Personal information
- Full name: Rhys O'Keeffe
- Born: 8 August 1990 (age 35)
- Original team: North Adelaide (SANFL)
- Draft: No. 65, 2008 National Draft, Carlton No. 35, 2011 Rookie Draft, Carlton
- Height: 188 cm (6 ft 2 in)
- Weight: 86 kg (190 lb)
- Position: Defender

Playing career^{1}
- Years: Club / Games (Goals)
- 2011–2012: Carlton / 3 (0)
- ^{1} Playing statistics correct to the end of 2013.

= Rhys O'Keeffe =

Australian rules footballer (born 1990)

Rhys O'Keeffe (born 8 August 1990) is a former professional Australian rules footballer with the Carlton Football Club in the Australian Football League (AFL).

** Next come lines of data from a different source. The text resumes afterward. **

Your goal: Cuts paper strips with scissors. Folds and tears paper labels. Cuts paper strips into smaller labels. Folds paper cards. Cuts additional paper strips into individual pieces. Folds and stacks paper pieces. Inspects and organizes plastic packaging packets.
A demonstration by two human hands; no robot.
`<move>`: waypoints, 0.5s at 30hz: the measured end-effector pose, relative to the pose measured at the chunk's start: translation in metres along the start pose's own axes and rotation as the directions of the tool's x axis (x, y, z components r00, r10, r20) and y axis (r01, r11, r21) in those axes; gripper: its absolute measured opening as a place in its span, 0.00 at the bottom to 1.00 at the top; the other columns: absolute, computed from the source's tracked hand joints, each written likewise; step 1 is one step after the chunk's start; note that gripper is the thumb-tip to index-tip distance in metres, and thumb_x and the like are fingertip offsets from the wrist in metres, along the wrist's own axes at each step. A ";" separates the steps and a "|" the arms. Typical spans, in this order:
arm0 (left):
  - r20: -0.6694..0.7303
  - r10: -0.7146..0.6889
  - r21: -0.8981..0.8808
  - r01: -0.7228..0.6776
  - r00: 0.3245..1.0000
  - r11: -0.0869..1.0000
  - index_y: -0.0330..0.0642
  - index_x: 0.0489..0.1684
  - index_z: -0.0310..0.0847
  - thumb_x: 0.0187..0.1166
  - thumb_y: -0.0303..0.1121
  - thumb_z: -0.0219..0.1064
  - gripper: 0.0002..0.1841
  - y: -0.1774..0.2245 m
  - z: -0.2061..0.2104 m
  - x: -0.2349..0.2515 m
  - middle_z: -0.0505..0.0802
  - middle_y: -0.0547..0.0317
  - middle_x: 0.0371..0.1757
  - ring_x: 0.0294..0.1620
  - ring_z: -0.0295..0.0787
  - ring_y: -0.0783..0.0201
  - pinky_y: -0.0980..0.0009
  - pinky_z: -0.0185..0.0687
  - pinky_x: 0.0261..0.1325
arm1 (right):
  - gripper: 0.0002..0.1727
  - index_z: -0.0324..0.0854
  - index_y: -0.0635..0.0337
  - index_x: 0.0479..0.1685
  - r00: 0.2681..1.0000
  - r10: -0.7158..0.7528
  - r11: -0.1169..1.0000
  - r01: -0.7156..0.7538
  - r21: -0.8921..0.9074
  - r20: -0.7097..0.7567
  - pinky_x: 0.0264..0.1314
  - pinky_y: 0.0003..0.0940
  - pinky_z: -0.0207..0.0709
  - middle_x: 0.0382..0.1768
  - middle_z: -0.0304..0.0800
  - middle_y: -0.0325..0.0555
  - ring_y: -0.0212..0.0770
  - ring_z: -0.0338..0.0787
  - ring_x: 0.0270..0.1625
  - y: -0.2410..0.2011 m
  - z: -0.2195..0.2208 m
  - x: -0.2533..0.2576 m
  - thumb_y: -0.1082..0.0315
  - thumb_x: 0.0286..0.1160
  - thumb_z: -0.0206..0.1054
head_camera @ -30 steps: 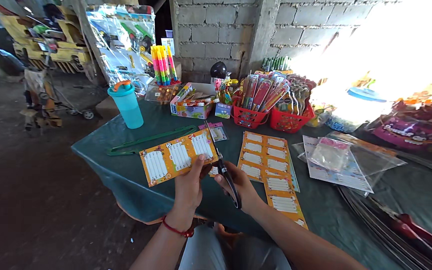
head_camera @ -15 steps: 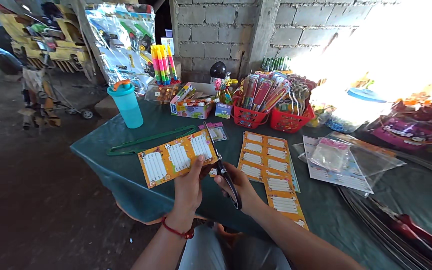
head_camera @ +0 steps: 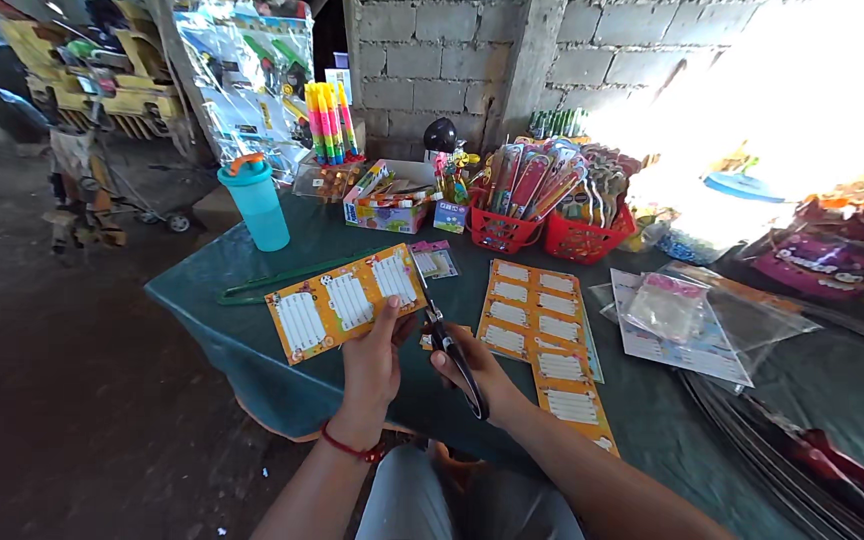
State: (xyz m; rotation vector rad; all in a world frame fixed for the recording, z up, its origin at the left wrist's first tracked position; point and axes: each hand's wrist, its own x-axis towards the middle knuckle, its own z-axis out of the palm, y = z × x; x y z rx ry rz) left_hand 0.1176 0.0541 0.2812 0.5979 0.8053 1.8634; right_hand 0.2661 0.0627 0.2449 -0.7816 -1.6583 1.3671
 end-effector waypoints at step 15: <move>0.003 -0.018 0.001 0.018 1.000 1.000 0.32 0.57 0.74 0.85 0.19 0.59 0.08 0.000 0.003 -0.002 0.96 0.52 0.41 0.37 0.97 0.62 0.69 0.95 0.45 | 0.33 0.71 0.65 0.71 1.000 0.001 1.000 -0.001 0.016 -0.025 0.31 0.13 0.73 0.31 0.77 0.25 0.18 0.76 0.27 -0.003 0.000 -0.001 0.49 0.75 0.69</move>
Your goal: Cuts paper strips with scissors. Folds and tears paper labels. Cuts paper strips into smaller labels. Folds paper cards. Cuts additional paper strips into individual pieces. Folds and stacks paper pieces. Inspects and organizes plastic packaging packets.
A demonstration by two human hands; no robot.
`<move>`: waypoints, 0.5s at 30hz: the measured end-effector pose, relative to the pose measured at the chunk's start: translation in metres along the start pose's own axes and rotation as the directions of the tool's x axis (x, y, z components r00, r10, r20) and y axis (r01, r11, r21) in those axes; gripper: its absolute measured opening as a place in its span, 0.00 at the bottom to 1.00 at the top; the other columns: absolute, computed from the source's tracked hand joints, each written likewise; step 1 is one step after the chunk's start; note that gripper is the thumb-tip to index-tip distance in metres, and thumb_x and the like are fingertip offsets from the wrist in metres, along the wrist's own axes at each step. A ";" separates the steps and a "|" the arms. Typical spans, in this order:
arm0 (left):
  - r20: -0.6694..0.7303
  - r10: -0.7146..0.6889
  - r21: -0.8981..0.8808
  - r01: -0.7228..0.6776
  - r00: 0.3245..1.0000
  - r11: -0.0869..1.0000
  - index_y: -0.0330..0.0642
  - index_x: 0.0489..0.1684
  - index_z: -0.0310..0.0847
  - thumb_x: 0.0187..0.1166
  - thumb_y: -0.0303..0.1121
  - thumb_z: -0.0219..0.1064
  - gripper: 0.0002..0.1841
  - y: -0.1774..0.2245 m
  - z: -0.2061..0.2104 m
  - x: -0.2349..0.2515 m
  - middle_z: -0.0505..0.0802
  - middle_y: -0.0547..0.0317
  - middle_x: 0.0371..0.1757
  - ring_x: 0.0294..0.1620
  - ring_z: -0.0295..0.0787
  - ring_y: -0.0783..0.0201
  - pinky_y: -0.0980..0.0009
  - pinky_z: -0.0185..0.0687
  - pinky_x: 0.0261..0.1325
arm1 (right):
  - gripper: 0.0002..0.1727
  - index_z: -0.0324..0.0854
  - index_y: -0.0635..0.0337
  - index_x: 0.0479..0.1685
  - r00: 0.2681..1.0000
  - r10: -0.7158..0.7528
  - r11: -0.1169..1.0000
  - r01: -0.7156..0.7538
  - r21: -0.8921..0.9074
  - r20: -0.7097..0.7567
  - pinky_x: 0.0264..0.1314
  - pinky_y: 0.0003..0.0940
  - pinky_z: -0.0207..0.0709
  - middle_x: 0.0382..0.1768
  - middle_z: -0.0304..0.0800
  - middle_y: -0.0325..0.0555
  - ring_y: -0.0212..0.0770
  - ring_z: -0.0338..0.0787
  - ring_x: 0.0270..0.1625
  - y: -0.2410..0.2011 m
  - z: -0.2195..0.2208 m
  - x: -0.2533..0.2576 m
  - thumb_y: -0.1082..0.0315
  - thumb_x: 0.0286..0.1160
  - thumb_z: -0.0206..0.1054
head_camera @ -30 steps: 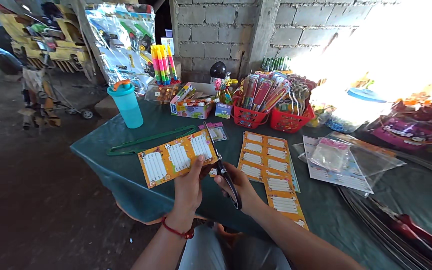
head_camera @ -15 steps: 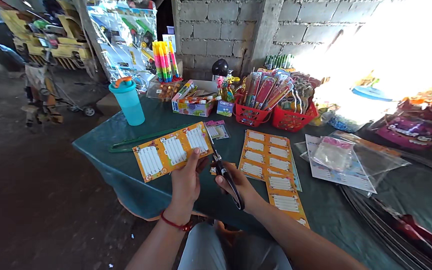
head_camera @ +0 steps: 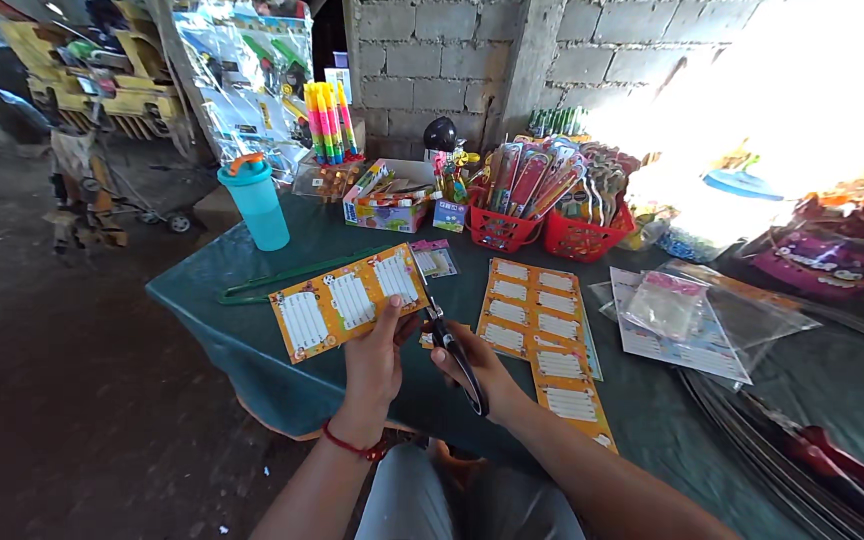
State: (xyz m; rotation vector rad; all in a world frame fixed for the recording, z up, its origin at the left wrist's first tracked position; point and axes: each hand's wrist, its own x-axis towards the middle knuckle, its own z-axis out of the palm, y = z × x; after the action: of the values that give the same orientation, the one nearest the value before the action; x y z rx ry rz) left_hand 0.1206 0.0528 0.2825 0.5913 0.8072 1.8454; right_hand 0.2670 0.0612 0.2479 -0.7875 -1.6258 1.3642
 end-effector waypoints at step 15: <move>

O'Keeffe played his junior years in Adelaide, nominally as a defender. He joined the North Adelaide Football Club in 2006 to play under-17s, and by the end of 2008, had played a handful of senior games. He also represented South Australia at the Under-18s championships in 2008, and was selected in the Under 18s All-Australian team and named as South Australia's MVP for the tournament.

O'Keeffe was selected in the 2008 AFL National Draft by the Carlton Football Club with its fifth round selection (No. 65 overall). His initial two-year contract was ruined by injury. He managed eight games for , the Northern Bullants, at the start of 2009 before succumbing to osteitis pubis, and managed only two VFL games in 2010, with hip and back injuries keeping him out for most of the year. At the end of two years, with almost no senior football to base its decision on, Carlton opted to move O'Keeffe to the rookie list; due to AFL list management procedures, this was achieved by first delisting O'Keeffe, then re-drafting him in the second round of the 2011 rookie draft (No. 35 overall).

O'Keeffe had more continuity in 2011, his third season, playing the full season for the Bullants. He was elevated to Carlton's senior list in place of the injured Andrew Collins prior to Round 14, and made his first AFL appearance that same week, his only for the 2011 season. He missed the first half of the 2012 season with a foot injury, and played a further two AFL matches. He was retained on Carlton's rookie list for 2013.

After three matches in five seasons, O'Keeffe was delisted at the end of the 2013 season. He played four more seasons of SANFL football, first with his junior club North Adelaide from 2014 to 2015, then with Glenelg in 2016 and 2017.